Wed Jan 4, 2012 1:56pm EST

* Cuts follow management shakeup at investment bank

* SocGen had already set 700 job cuts in U.S., Asia

* BNP and Credit Agricole also laying off investment bankers

By Christian Plumb

PARIS, Jan 4 (Reuters) - Societe Generale plans to cut some 880 jobs at the French unit of its investment bank as part of a "voluntary departure plan," it said on Wednesday, as it and rivals struggle through a liquidity crisis.

The layoffs represent roughly 7.3 percent of the payroll of SocGen's investment bank, which has been forced to scale back its global ambitions as the euro zone's troubles worsened.

The job cuts follow the bank's move last month to replace its chief financial officer and the head of its investment bank. The layoffs are the latest in a series of job cuts by French banks in particular and lenders worldwide hit by market turmoil and tougher capital rules.

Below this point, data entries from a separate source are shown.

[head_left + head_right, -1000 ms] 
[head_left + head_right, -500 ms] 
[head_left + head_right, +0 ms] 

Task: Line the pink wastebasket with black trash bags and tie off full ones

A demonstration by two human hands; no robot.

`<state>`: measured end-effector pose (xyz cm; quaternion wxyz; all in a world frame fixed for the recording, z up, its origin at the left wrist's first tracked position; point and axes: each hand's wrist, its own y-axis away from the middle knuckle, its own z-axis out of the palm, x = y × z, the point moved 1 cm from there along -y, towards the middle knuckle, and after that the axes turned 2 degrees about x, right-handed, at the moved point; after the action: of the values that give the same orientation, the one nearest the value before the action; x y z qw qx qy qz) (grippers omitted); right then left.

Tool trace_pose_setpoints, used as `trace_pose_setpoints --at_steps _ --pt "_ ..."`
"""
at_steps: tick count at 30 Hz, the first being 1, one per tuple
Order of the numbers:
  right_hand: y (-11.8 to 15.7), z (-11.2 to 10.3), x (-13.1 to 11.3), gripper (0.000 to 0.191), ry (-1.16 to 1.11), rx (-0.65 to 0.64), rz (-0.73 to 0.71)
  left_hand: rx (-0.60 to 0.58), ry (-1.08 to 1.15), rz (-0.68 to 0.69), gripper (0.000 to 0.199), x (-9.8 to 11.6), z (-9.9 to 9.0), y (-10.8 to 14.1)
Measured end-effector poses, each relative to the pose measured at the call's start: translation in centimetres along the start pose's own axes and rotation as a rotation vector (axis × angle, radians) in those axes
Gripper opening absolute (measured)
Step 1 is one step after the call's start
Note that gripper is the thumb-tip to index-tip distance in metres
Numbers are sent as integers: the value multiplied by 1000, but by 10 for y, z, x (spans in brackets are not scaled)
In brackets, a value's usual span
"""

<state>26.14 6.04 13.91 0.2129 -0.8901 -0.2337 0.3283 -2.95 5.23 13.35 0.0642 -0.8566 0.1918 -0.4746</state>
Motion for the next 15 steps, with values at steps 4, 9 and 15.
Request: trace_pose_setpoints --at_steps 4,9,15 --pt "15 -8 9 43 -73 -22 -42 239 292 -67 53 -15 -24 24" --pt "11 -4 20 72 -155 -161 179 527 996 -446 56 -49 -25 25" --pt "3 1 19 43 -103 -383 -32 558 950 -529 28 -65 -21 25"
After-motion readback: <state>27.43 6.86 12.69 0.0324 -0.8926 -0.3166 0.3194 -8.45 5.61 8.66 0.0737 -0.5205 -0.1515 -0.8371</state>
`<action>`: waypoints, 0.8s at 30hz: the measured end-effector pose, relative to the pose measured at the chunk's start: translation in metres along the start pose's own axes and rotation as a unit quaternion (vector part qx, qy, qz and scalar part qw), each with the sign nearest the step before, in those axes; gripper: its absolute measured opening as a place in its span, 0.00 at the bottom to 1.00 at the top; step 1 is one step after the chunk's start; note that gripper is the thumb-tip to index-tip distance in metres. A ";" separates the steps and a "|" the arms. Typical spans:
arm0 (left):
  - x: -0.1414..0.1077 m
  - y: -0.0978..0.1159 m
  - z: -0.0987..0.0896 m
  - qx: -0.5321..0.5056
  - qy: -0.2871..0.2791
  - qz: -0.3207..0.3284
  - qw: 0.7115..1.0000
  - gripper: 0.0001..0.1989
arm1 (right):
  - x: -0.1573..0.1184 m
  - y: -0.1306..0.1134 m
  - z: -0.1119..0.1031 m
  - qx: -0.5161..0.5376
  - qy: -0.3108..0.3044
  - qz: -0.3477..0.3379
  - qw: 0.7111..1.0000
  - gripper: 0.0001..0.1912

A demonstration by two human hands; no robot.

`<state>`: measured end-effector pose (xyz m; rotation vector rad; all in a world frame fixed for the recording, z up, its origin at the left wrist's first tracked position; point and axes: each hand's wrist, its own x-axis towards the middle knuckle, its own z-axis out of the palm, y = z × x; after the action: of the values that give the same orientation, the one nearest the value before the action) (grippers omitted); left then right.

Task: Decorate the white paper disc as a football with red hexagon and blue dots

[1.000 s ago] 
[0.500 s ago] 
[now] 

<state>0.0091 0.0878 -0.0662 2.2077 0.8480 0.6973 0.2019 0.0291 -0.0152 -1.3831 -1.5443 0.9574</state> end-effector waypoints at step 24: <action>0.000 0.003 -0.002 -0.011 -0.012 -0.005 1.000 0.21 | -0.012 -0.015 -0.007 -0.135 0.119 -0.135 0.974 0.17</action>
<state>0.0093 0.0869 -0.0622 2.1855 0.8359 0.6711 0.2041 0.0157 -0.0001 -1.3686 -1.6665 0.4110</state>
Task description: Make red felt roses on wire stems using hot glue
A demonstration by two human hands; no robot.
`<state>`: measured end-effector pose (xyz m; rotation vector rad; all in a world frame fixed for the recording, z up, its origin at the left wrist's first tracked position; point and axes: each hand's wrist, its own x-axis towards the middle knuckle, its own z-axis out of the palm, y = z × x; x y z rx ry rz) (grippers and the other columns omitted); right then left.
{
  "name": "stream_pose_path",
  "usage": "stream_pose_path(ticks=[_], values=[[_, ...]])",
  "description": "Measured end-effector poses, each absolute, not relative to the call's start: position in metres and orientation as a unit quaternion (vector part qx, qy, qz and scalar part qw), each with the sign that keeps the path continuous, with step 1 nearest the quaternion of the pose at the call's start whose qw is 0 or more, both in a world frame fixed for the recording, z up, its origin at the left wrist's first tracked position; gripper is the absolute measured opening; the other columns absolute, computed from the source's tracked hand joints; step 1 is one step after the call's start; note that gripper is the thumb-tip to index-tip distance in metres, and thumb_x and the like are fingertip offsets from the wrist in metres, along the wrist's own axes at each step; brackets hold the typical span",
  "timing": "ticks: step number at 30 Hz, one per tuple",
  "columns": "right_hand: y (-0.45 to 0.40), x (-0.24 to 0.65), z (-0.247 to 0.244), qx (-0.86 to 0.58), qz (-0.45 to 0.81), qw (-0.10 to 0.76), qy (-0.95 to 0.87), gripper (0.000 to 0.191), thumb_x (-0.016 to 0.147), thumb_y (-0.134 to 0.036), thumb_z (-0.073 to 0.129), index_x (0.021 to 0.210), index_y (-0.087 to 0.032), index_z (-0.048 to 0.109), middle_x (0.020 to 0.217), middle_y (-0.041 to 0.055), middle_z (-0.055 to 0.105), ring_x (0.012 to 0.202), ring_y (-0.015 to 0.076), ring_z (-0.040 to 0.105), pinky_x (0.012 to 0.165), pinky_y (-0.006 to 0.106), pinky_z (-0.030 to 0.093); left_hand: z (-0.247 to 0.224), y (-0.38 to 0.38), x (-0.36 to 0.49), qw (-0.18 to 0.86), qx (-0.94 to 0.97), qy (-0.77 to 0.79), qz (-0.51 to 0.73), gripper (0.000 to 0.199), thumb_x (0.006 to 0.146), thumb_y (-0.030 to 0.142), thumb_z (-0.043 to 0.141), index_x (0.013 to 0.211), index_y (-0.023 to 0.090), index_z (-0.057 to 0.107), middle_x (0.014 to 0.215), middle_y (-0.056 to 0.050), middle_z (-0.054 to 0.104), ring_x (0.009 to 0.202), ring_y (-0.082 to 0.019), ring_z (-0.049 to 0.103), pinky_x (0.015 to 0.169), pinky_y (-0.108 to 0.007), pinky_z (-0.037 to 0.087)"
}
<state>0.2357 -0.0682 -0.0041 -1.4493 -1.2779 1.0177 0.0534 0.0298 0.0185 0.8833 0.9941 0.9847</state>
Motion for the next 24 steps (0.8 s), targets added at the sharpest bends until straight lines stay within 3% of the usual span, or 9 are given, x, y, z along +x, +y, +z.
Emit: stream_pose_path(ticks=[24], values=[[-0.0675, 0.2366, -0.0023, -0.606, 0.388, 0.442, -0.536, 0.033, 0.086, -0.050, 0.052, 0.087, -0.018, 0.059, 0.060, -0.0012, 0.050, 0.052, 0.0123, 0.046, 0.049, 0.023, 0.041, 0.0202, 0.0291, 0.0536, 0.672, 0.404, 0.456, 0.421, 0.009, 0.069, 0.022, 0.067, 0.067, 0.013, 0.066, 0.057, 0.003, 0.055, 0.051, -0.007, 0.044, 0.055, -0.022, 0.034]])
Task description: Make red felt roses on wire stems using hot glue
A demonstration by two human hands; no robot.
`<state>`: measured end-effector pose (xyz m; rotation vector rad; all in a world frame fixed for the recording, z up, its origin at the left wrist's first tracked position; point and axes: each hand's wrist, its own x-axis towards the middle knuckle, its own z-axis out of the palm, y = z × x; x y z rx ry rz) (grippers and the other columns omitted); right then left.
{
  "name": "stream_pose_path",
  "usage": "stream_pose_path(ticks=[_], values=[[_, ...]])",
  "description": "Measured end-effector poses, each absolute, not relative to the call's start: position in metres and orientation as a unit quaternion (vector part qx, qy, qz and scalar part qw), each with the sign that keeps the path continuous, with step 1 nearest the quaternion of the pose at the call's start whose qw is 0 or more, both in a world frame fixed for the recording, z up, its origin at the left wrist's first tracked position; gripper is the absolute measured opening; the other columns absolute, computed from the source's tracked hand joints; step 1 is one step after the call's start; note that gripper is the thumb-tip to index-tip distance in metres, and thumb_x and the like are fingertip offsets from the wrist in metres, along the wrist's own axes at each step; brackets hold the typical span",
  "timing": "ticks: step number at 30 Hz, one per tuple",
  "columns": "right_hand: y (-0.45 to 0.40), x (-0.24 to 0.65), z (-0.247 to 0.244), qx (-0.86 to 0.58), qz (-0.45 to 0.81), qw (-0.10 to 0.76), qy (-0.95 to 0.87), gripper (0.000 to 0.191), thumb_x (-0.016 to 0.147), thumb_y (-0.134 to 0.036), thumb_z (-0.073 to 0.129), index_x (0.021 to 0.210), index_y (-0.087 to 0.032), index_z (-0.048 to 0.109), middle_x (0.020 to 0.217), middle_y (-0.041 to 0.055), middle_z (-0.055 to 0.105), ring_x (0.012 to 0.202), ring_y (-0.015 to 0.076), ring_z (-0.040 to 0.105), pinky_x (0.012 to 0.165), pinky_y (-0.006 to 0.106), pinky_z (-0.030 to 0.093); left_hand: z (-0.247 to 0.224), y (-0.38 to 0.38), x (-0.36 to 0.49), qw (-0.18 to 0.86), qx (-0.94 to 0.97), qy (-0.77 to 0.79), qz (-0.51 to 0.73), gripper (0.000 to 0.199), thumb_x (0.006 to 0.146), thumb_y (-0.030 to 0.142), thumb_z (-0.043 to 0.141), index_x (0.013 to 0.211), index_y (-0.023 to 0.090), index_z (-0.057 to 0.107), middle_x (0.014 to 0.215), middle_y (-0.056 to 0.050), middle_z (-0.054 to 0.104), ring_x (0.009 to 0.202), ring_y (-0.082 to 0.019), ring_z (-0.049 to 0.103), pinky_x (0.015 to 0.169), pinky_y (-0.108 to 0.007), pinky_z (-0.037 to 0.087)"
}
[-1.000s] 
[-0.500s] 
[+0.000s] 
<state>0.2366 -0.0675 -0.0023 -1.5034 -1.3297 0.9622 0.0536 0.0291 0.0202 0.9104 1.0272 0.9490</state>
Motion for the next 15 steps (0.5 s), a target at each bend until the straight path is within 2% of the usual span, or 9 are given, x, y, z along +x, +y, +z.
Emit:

SocGen, which has been one of the European banks hardest hit by a short-term funding crunch that has forced it and rivals to dramatically scale back on risk, had previously set plans to cut 700 jobs at its Asian and U.S. operations.

Domestic rival Credit Agricole said last month it was cutting 2,350 jobs at its investment bank, while larger competitor BNP Paribas said in November it would lay off 1,396 at its corporate and investment bank, or 6.5 percent of the division's staff.

Societe Generale shares have fallen 58 percent over the last 12 months as regulators raised capital requirements and liquidity has dried up.

"The plan will be based on voluntary departures and will give priority to internal mobility within the group," the bank said in a statement, adding that the cuts would be implemented -- after consultation with unions -- starting in April 2012.

France's No. 2 bank by market capitalisation, which has had to scrap its dividend to bolster loss-absorbing capital, said its retail bank would be unaffected by the cuts. Its investment bank employs some 12,000 worldwide.